Read the Changed Set with CDC Source and CDC Splitter
In the data flow task we have to read the changed set with the help of CDC change set table, CDC data flow components (CDC Source, and CDC Splitter), and CDC state (stored by CDC Control Tasks). CDC Source is a component that read the change set and provide it as the main output so it can be used for CDC splitter. CDC Splitter split the change set into three data set: Inserted, Deleted, and Updated outputs. For this example I’ve used a stage table as the destination of this step to be able to write result sets into it. my state table is exactly same as the source table plus single column for Status. I’ll fill the status column in Derived Column depends on the change happened on the data row.

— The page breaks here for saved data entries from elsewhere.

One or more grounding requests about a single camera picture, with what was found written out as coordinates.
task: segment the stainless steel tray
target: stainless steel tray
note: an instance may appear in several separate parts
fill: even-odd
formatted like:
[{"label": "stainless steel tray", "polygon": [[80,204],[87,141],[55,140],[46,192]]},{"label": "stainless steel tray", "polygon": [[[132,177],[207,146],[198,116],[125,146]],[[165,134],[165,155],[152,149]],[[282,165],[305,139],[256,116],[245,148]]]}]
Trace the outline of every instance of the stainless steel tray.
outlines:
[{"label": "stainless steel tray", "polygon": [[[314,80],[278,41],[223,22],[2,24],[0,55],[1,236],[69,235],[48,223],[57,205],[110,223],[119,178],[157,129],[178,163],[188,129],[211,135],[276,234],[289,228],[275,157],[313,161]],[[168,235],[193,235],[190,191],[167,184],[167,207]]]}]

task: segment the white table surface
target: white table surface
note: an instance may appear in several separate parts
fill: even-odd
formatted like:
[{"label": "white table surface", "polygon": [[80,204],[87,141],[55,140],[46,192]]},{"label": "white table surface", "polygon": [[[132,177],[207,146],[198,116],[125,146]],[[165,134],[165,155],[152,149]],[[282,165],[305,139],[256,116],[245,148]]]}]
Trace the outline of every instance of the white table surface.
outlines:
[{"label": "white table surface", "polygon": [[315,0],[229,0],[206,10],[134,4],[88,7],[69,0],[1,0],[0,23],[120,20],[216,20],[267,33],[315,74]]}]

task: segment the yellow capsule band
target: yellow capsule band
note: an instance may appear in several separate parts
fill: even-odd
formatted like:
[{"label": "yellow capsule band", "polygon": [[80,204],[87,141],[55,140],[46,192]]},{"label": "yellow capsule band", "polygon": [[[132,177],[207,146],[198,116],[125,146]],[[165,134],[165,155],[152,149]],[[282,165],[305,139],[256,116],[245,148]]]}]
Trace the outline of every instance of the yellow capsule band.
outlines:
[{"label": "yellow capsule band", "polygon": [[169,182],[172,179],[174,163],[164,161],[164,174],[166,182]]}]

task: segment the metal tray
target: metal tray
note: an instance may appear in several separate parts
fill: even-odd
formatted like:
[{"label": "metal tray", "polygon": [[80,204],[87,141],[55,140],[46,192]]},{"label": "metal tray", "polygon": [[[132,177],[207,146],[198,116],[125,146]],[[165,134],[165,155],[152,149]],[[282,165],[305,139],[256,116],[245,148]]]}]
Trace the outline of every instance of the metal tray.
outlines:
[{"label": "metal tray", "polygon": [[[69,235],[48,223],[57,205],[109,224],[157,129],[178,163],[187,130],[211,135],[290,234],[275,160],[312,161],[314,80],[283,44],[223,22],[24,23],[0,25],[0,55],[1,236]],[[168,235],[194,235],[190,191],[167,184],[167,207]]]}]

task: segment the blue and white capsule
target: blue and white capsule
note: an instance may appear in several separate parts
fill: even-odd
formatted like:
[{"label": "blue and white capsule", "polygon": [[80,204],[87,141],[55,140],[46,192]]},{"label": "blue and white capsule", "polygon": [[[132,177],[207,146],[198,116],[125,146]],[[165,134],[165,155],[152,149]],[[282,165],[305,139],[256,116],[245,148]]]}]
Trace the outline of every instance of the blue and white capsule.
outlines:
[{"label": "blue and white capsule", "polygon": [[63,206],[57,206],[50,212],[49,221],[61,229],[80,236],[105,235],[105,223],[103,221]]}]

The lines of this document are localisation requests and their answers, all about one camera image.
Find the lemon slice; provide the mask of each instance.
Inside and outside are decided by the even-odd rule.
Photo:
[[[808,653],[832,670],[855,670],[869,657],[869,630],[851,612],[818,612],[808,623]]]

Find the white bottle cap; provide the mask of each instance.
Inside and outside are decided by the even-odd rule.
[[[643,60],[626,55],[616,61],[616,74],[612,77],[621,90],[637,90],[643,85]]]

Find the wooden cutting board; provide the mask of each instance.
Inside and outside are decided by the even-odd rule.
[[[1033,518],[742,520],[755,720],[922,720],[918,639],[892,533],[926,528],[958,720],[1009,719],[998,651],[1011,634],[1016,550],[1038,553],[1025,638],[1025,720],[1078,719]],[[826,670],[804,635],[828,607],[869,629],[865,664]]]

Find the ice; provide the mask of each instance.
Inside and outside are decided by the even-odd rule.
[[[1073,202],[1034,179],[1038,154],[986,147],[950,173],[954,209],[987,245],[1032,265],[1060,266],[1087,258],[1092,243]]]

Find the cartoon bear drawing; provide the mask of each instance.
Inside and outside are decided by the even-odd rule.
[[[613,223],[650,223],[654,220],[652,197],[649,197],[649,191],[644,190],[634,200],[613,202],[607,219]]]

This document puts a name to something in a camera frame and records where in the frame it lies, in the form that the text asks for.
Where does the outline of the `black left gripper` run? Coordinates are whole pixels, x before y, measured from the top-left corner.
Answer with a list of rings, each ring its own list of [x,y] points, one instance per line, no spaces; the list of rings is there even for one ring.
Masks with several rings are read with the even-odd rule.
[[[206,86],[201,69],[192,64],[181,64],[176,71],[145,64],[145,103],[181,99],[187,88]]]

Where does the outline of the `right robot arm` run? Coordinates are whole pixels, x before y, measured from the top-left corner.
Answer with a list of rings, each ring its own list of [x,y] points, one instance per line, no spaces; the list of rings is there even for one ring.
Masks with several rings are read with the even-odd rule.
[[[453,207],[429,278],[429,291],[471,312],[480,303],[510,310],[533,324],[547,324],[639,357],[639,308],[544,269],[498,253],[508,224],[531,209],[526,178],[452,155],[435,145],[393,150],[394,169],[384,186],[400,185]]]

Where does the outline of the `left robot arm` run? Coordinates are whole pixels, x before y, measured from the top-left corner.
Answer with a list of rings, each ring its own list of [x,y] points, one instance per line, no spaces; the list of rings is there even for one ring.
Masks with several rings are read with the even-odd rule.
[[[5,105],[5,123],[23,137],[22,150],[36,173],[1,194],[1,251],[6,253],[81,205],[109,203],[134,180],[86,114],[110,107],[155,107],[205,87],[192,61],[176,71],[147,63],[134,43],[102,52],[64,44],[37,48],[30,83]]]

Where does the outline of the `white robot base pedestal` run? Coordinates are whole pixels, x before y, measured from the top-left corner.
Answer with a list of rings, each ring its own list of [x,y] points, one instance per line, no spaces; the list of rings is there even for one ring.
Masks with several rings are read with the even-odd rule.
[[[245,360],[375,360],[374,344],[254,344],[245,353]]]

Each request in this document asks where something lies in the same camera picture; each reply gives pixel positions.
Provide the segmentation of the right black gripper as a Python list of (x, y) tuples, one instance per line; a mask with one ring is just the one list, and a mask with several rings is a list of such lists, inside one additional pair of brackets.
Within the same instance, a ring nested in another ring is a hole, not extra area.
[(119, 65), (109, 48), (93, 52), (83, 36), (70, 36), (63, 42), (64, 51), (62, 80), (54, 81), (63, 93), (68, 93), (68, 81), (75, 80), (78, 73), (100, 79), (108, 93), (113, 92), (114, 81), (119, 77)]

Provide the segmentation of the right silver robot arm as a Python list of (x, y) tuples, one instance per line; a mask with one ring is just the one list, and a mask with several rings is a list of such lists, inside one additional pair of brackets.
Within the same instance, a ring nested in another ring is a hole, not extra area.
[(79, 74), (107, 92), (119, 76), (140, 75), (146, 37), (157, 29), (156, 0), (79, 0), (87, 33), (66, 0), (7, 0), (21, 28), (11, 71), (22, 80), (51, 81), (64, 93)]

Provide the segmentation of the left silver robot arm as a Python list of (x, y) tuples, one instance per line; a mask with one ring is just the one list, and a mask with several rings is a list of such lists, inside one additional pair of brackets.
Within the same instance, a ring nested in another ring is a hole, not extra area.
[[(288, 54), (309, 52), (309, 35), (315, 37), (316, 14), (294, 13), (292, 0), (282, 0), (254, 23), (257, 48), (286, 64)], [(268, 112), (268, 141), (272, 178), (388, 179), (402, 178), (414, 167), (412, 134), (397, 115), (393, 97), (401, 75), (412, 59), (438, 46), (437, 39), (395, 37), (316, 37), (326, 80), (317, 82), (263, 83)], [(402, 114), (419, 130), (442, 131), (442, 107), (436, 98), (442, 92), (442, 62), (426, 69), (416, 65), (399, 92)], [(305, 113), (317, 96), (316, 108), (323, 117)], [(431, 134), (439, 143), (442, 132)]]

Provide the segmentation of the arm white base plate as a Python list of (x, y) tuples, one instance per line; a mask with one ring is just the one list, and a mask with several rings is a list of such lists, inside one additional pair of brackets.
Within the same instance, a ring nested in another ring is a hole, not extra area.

- Create a CDC Source component in the data flow.
- Set ADO.NET connection manager of it to the source database which has CDC enabled.
- Set CDC enabled table name
- verify the CDC processing mode to be Net
- Set CDC state variable the same variable that we’ve used in CDC Control Tasks.
- Create a CDC Splitter component after the CDC Source. CDC Splitter doesn’t require any special configuration, the only requirement is that a CDC source should be connected to it.
- Create a Derived Column transformation and connect InsertOutput of the CDC Splitter to it. Create a Status Column in Derived Column and set its value as 0.
- Create a derived column transformation for DeleteOutput with status of 1, and another for UpdateOutput with status of 2.
- Use a Union All transformation to integrate all three data sets together.
- Load them into the stage table with an OLE DB Destination.
Now if you run the package you won’t see any records in data paths, as there were no changes. but if you make a change in the source table, then records will appear in their appropriate passes. Below screenshot shows how the package run with showing changes.
and If I query my stage table, I can see the change set captured simply. Status column shows that if that record inserted (0), deleted (1), or updated (2);
As I’ve used a stage table to extract the change set, I’ve used an execute sql task to truncate that before any other task;
This stage table simply can be used to apply updates or deletes or inserts in the fact table.
Apply Changes into the Fact Table
After gathering all change set into a stage table, then you can simply use some conditional split and lookup transformations to apply changes into the fact table in the data warehouse. It is always a best practice to go through an staging table to the fact table, with this method if there be any issues you can always trace back and investigate. I used another package for this load section named as cdc_load (all works so far was in another package called cdc_staging).
- Create a single Data Flow task in this package.
- Create an OLE DB Source connected to the stage table.
- Use a Conditional Split to identify if the record is insert or not. (this is simply possible with checking Status column).
- If record is Insert then we simply want to add it to destination. But if the record is update or delete we delete the record first (sometimes you might prefer to soft delete the record). an OLE DB Command transformation can be used for this which takes the record identifier from the stage table and removes the record.
- If the record is Deleted, then our job is done. However if the record is updated, then we have to insert that record after removing it. so we check for the status again and Union updated and inserted records together.
- After some Lookups to identify surrogate keys of dimensions, we can load data into the destination fact table.
This was a simple example of using Change Data Capture for Incremental Load. This method works with very good performance as it only get the changed set and process that part only. I highly recommend using this method especially if your source system is CDC enabled. I’ll write about other methods of implementing Incremental Load in future posts.